1 July - 31 December 1995

**Organisers**: S Abramsky (*Imperial College, London*), G Kahn (*INRIA, Sophia-Antipolis*), J C Mitchell (*Stanford*), A M Pitts (*Cambridge*)

The object of this short workshop is to stimulate discussion of the top-down approach to semantics for system design. The format will be highly informal. The idea is to stimulate more intimate discussions between those experienced in a variety of semantic approaches. For this reason, the emphasis will be on challenges, open questions, and work in progress, rather than background, results or conclusions.

- 10.00-10.30 Registration, coffee
- 10.30-11.30 Clare Martin, "Relations and Predicate Transformers"
- 11.30-12.00 Questions and Discussion
- 12.00-14.00 Lunch
- 14.00-15.00 He Jifeng, "From Algebra to Operational Semantics"
- 15.00-15.30 Questions and Discussion
- 15.30-16.00 Tea
- 16.00-17.00 Robert Tennent, "What is Data Refinement?"
- 17.00-17.30 Questions and Discussion

- 10.00-11.00 Paul Gardiner, "Power simulation is the weakest reasonable preconguence"
- 11.00-11.30 Coffee
- 11.30-12.00 Questions and Discussion
- 12.00-14.00 Lunch
- 14.00-15.00 David Naumann, "Transformer semantics and higher order programs"
- 15.00-15.30 Questions and Discussion
- 15.30-16.00 Tea
- 16.00-17.00 C A R Hoare, "Unifying Theories"
- 17.00-17.30 Questions and Discussion

- 9.30-10.30 Panel Discussion. Chair: Cliff Jones
- 10.30-11.00 Coffee
- 11.00-12.00 *open to volunteers*
- 12.00-14.00 Lunch

**A tutorial on relations and predicate transformers**: Clare Martin

This talk will discuss both the established results and outstanding challenges associated with the uniform algebraic construction of relations and predicate transformers. The established results include a complete rule for data refinement, some new refinement rules, and some laws which could lead to a typed version of a programming formalism known as the refinement calculus. The outstanding challenges fall into two categories: some concern the rigorous mathematical foundations of this construction of predicate transformers, and others concern its application to different programming formalisms. It is hoped that the presentation of these challenges to a new audience might yield some fresh insights into this subject.

**From Algebra to Operational Semantics**: He Jifeng

Approaches to programming semantics may be broadly classified as specification-oriented, algebraic, and operational. It is the goal of theoretical research to link the three styles of presentation by mathematical calculation or proof. The choice of starting point is optional: it is customary to start with operational semantics, choose one of a variety of bisimulations, and deduce a range of algebraic theories at varying levels of abstraction. In this lecture, we reverse the traditional direction. Starting with an algebraic semantics of sufficient power, it is possible to choose one of a variety of implementation strategies, and then derive the details of an operational semantics by algebraic calculation. The same techniques may be applicable to development of provably correct compilers.

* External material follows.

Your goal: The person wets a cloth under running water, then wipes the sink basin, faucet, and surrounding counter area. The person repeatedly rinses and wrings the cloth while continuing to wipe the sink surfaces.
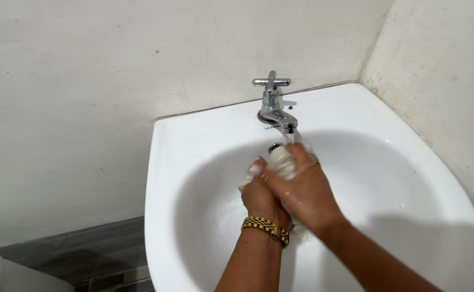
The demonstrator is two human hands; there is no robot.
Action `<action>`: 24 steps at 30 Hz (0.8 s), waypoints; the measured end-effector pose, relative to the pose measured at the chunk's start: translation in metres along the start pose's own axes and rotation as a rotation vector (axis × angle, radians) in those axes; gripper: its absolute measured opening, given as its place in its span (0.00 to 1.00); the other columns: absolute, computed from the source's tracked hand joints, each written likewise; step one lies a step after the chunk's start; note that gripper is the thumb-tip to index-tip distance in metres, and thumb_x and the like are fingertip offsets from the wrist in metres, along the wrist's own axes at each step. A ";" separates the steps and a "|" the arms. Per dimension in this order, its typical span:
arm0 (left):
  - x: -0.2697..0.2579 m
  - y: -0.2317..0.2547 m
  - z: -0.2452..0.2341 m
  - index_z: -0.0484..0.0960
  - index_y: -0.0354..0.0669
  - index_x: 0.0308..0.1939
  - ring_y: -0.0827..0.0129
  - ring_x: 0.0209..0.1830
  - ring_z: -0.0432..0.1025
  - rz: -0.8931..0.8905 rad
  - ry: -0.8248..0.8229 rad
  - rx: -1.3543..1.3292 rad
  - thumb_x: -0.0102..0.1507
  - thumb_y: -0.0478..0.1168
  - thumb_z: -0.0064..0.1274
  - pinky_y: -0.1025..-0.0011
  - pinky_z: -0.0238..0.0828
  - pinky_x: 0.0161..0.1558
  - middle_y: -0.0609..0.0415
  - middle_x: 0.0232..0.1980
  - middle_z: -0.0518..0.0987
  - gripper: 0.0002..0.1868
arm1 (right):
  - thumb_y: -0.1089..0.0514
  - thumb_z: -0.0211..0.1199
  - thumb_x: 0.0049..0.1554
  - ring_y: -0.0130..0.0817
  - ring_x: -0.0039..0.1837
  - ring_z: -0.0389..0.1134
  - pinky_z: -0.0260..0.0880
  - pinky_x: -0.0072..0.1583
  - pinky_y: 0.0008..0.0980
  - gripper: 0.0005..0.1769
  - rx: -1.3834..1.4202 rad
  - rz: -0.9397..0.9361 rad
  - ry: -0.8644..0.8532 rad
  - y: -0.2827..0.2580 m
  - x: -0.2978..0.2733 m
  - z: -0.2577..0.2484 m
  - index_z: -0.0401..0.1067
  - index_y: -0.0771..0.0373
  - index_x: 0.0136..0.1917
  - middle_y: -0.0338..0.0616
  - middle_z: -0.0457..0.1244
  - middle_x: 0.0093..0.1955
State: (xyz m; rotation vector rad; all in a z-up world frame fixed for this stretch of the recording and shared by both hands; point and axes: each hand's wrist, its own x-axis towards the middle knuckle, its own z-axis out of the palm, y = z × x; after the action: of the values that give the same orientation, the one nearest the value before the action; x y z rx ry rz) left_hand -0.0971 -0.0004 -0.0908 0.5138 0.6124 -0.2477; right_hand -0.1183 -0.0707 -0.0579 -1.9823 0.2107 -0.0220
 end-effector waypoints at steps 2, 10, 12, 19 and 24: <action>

**Power simulation is the weakest reasonable precongruence**: Paul Gardiner

Power simulation is a simuation between powersets. In sequential programming, a collection of operations may be validly replaced in all contexts by another collection if there is a power simulation between hem. The result is extended to process algebra, with a demonstration that power similarity is the weakest compositional ordering that distinguishes the possibility of deadlock.

**Transformer semantics and higher order programs**: David Naumann

Highlights of a predicate transformer semantics for a higher order imperative language will be given. The language includes stored procedures that can have global variables. In order to obtain a simple-minded semantics and sidestep difficult problems in the semantics of Algol-like languages, we impose restrictions on global variables. Implications for language design will be discussed. The semantics lives in one of Martin's skew span categories.

**Unifying Theories of Programming**: Tony Hoare

Unification of theories is the long-standing goal of the natural sciences; and modern physics offers a spectacular paradigm of its achievement. The structure of modern mathematics has also been determined by its great unifying theories - topology, algebra and the like. The same ideals and goals are shared by students of theoretical computing science.